*Assignment*
Print every line below exactly. Skip the pictures.

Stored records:
------------------------------
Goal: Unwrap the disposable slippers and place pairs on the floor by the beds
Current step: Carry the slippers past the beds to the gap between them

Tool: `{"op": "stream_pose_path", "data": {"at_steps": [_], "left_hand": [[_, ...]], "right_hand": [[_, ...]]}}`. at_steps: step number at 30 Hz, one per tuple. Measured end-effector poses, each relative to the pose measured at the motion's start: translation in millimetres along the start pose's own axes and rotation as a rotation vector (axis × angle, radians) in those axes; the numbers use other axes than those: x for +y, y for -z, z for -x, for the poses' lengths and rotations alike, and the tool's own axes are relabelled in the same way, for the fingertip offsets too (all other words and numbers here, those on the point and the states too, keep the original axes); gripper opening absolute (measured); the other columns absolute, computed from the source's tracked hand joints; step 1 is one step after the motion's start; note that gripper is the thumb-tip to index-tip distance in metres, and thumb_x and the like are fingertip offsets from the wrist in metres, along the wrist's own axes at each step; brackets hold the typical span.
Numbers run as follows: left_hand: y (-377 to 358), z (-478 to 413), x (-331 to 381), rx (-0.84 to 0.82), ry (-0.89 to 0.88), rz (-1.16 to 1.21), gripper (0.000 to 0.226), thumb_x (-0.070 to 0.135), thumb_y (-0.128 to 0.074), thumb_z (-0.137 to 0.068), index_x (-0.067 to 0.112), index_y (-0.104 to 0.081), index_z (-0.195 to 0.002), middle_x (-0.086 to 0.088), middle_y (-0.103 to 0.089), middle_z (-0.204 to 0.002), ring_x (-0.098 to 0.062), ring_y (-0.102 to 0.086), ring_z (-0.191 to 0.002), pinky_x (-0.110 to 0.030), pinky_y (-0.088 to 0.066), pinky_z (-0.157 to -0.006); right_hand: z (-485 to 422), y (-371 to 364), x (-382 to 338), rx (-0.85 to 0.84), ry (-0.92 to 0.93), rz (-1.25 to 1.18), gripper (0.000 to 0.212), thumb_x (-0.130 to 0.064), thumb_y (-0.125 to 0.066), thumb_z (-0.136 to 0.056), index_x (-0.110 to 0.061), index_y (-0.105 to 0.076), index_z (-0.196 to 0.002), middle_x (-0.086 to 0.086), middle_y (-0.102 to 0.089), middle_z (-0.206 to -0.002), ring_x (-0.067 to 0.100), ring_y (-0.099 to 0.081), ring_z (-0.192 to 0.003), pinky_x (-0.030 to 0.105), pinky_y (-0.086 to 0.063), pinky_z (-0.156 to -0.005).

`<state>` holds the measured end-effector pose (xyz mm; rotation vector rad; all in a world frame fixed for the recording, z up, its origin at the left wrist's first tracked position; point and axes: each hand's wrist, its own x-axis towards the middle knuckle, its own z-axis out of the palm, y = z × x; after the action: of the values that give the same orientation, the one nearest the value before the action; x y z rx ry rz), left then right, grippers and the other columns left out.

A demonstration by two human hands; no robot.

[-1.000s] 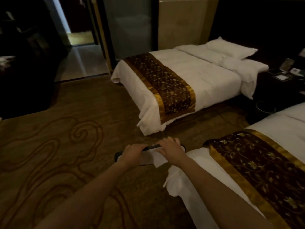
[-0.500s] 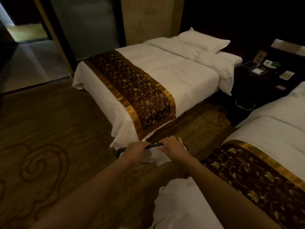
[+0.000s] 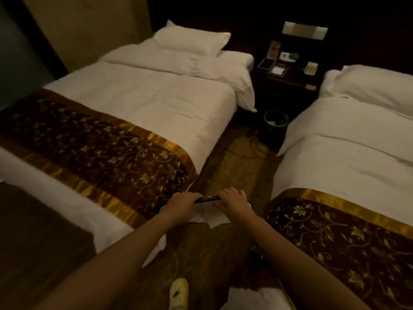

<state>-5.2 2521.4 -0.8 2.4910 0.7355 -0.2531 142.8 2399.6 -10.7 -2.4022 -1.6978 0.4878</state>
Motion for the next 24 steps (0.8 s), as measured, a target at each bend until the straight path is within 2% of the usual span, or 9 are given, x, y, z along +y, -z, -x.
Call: {"op": "stream_pose_path", "data": {"at_steps": [6, 9, 14, 19, 24], "left_hand": [[10.5, -105.4, 4.5, -0.168, -0.166, -0.051, 0.030, 0.013, -0.043, -0.093, 0.022, -0.060, -0.115, -0.005, -0.066, -0.111, -0.025, -0.060, -0.100, -0.040, -0.047, -0.088], [3.4, -159.6, 15.4, -0.249, -0.218, -0.074, 0.031, 0.014, -0.042, -0.094, 0.020, -0.058, -0.120, -0.007, -0.065, -0.115, -0.026, -0.058, -0.103, -0.041, -0.046, -0.090], [-22.5, -258.3, 27.1, -0.323, -0.220, -0.103, 0.033, 0.017, -0.042, -0.095, 0.020, -0.055, -0.125, -0.007, -0.063, -0.120, -0.027, -0.058, -0.106, -0.042, -0.046, -0.092], [-88.5, -366.4, 11.5, -0.348, -0.148, -0.074, 0.035, 0.017, -0.042, -0.095, 0.020, -0.053, -0.128, -0.007, -0.061, -0.125, -0.026, -0.055, -0.113, -0.041, -0.042, -0.098], [-212.8, -473.2, -38.1, -0.457, -0.163, -0.109, 0.039, 0.018, -0.046, -0.092, 0.020, -0.051, -0.130, -0.007, -0.059, -0.129, -0.025, -0.054, -0.117, -0.038, -0.042, -0.098]], "right_hand": [[-47.0, -10.2, 56.7, 0.012, -0.206, -0.072, 0.027, -0.037, -0.040, -0.096, -0.025, -0.054, -0.115, -0.001, -0.057, -0.115, 0.022, -0.047, -0.111, 0.036, -0.030, -0.090], [-66.3, -15.6, 95.9, 0.009, -0.275, -0.104, 0.026, -0.037, -0.040, -0.096, -0.025, -0.054, -0.114, -0.001, -0.058, -0.112, 0.021, -0.047, -0.107, 0.034, -0.029, -0.087], [-116.5, -28.9, 172.9, -0.040, -0.345, -0.132, 0.025, -0.036, -0.041, -0.095, -0.023, -0.055, -0.111, 0.000, -0.057, -0.111, 0.021, -0.047, -0.108, 0.036, -0.030, -0.089], [-183.9, -81.4, 262.3, -0.123, -0.361, -0.171, 0.026, -0.032, -0.040, -0.096, -0.020, -0.054, -0.114, 0.001, -0.056, -0.117, 0.021, -0.046, -0.112, 0.038, -0.029, -0.095], [-235.3, -209.2, 351.6, -0.207, -0.456, -0.258, 0.030, -0.033, -0.039, -0.096, -0.021, -0.052, -0.120, 0.003, -0.055, -0.123, 0.023, -0.043, -0.118, 0.039, -0.026, -0.098]]}}
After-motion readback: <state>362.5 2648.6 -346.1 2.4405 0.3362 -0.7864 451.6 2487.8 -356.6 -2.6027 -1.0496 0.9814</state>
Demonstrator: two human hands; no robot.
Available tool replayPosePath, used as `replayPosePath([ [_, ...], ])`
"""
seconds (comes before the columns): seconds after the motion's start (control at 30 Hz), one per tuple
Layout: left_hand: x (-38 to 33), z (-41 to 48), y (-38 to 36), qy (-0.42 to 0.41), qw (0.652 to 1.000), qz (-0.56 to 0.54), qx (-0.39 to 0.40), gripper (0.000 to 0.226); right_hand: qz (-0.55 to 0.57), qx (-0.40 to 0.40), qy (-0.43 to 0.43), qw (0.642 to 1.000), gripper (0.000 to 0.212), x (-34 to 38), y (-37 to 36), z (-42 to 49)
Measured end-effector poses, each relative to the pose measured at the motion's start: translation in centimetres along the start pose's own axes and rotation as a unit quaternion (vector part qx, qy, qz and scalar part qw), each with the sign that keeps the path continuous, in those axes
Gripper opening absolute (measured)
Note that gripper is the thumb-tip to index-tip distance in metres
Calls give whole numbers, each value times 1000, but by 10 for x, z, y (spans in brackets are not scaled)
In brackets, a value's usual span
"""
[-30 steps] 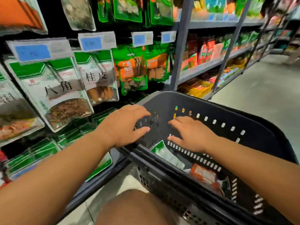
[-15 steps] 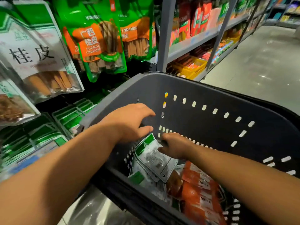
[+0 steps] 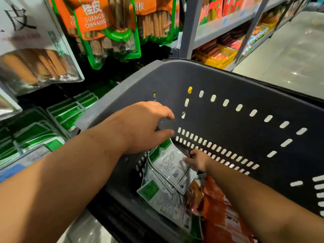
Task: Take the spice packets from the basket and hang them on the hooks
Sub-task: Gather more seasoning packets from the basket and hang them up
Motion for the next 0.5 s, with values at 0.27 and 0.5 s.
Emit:
replayPosePath([
  [0.27,4,2,-4,18,1000,6,23,41,56,-9,-17,998,51,-3,-13,-2],
  [0.5,9,2,-6,51,998,-23,36,40,95,-15,35,995,30,15,7,-12],
])
Point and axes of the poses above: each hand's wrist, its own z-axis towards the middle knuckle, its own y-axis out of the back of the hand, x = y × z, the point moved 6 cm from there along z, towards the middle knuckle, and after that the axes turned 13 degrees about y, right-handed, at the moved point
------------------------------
*Solution for this problem*
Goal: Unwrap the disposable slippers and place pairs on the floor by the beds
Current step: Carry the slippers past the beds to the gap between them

Tool: `{"op": "stream_pose_path", "data": {"at_steps": [_], "left_hand": [[_, ...]], "right_hand": [[_, ...]]}}`. at_steps: step number at 30 Hz, one per tuple. Measured end-effector poses, each relative to the pose measured at the motion's start: translation in millimetres along the start pose's own axes and rotation as a rotation vector (axis × angle, radians) in those axes; the numbers use other axes than those: x for +y, y for -z, z for -x, for the poses' lengths and rotations alike, and the tool's own axes are relabelled in the same way, for the fingertip offsets too (all other words and numbers here, those on the point and the states too, keep the original axes); gripper opening absolute (measured); the other columns absolute, computed from the source's tracked hand joints; step 1 is one step after the motion's start; note that gripper is the thumb-tip to index-tip distance in metres, and thumb_x and the like are fingertip offsets from the wrist in metres, along the wrist's own axes at each step; brackets hold the typical span.
Numbers run as follows: left_hand: y (-377 to 358), z (-478 to 413), x (-331 to 381), rx (-0.84 to 0.82), ry (-0.89 to 0.88), rz (-1.16 to 1.21), gripper (0.000 to 0.226), thumb_x (-0.070 to 0.135), thumb_y (-0.128 to 0.074), thumb_z (-0.137 to 0.068), index_x (-0.067 to 0.112), index_y (-0.104 to 0.081), index_z (-0.195 to 0.002), middle_x (-0.086 to 0.088), middle_y (-0.103 to 0.089), middle_z (-0.204 to 0.002), ring_x (-0.098 to 0.062), ring_y (-0.102 to 0.086), ring_z (-0.191 to 0.002), pinky_x (-0.110 to 0.030), pinky_y (-0.088 to 0.066), pinky_z (-0.157 to -0.006); right_hand: z (-485 to 422), y (-371 to 364), x (-382 to 338), rx (-0.85 to 0.84), ry (-0.92 to 0.93), rz (-1.25 to 1.18), gripper (0.000 to 0.212), thumb_x (-0.130 to 0.064), thumb_y (-0.125 to 0.066), thumb_z (-0.136 to 0.056), index_x (-0.110 to 0.061), index_y (-0.105 to 0.076), index_z (-0.196 to 0.002), middle_x (-0.086 to 0.086), middle_y (-0.102 to 0.089), middle_z (-0.206 to -0.002), ring_x (-0.067 to 0.100), ring_y (-0.099 to 0.081), ring_z (-0.192 to 0.003), pinky_x (-0.030 to 0.105), pinky_y (-0.086 to 0.063), pinky_z (-0.156 to -0.005).

`<state>` holds the measured end-effector pose (xyz mm; rotation vector rad; all in a world frame fixed for the recording, z up, its origin at the left wrist's first tracked position; point and axes: each hand's wrist, its own x-axis towards the middle knuckle, its own z-axis out of the palm, y = z × x; after the action: of the values that give the same orientation, the one nearest the value before the action; x y z rx ry rz), left then right, grippers and the other columns left out.

A demonstration by two human hands; no robot.

[-1.000s] 
[-0.500s] 
[+0.000s] 

<state>-5.2 2521.4 -0.8 2.4910 0.7355 -0.2531 142.8 2399.6 -10.7 -2.4022 -1.6978 0.4878</state>
Motion for the next 24 steps (0.8 s), as measured, a target at each bend until the straight path is within 2% of the usual span, or 9 are given, x, y, z along +y, -z, -x.
Call: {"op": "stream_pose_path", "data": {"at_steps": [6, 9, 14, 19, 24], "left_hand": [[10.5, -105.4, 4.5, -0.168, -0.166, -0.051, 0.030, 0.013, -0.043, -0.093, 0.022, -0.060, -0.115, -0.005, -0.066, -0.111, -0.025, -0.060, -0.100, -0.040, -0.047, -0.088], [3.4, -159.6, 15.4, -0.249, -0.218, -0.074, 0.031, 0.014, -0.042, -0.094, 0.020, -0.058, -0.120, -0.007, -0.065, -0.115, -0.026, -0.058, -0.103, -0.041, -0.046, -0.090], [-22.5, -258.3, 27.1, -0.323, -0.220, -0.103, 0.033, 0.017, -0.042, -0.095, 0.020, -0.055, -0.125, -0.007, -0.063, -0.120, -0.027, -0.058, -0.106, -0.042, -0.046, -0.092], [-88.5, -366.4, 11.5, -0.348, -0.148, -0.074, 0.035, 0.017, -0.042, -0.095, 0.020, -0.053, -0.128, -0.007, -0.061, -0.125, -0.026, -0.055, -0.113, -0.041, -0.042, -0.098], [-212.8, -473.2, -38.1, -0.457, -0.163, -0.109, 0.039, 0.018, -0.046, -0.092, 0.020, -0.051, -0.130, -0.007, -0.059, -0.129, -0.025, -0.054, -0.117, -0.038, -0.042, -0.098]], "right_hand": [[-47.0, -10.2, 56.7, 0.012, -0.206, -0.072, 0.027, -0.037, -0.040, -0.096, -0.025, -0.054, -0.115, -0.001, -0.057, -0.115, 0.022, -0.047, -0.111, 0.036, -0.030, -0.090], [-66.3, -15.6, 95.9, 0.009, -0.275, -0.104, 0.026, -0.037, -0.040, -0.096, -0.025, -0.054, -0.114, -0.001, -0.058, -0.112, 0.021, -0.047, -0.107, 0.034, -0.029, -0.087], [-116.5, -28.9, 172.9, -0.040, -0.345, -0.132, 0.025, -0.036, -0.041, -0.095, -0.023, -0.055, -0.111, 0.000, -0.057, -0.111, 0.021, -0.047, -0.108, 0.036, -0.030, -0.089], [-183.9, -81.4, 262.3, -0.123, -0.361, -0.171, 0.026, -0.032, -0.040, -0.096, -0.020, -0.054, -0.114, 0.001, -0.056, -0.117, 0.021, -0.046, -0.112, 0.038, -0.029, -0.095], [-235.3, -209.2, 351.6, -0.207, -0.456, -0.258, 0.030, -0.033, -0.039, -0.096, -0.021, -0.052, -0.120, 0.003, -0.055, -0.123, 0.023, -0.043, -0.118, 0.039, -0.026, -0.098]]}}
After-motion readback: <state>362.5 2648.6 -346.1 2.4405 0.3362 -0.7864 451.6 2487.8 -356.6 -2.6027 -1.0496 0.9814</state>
Demonstrator: two human hands; no robot.
Available tool replayPosePath, used as `replayPosePath([ [_, ...], ])`
"""
seconds (comes before the columns): seconds after the motion's start (control at 30 Hz), one per tuple
Layout: left_hand: x (-38 to 33), z (-41 to 48), y (-38 to 36), qy (-0.42 to 0.41), qw (0.652 to 1.000), qz (-0.56 to 0.54), qx (-0.39 to 0.40), gripper (0.000 to 0.226); right_hand: qz (-0.55 to 0.57), qx (-0.40 to 0.40), qy (-0.43 to 0.43), qw (0.642 to 1.000), gripper (0.000 to 0.212), x (-34 to 38), y (-37 to 36), z (-42 to 49)
Measured end-effector poses, each relative to the pose measured at the motion's start: translation in centimetres along the start pose's own axes and rotation as a unit quaternion (vector part qx, qy, qz and scalar part qw), each with the sign that keeps the path continuous, in those axes
Gripper opening absolute (measured)
Note that gripper is the thumb-tip to index-tip distance in metres
Calls give whole numbers, each value times 1000, but by 10 for x, z, y (spans in brackets are not scaled)
In brackets, a value's usual span
"""
[-30 steps] 
[-15 steps] 
[+0 steps] 
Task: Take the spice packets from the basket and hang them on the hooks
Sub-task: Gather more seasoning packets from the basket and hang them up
Motion for the next 0.5 s, with values at 0.27 and 0.5 s.
Emit:
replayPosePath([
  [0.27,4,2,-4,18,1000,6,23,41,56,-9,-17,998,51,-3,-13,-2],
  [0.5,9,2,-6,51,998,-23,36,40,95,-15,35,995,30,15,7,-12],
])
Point and axes of the poses above: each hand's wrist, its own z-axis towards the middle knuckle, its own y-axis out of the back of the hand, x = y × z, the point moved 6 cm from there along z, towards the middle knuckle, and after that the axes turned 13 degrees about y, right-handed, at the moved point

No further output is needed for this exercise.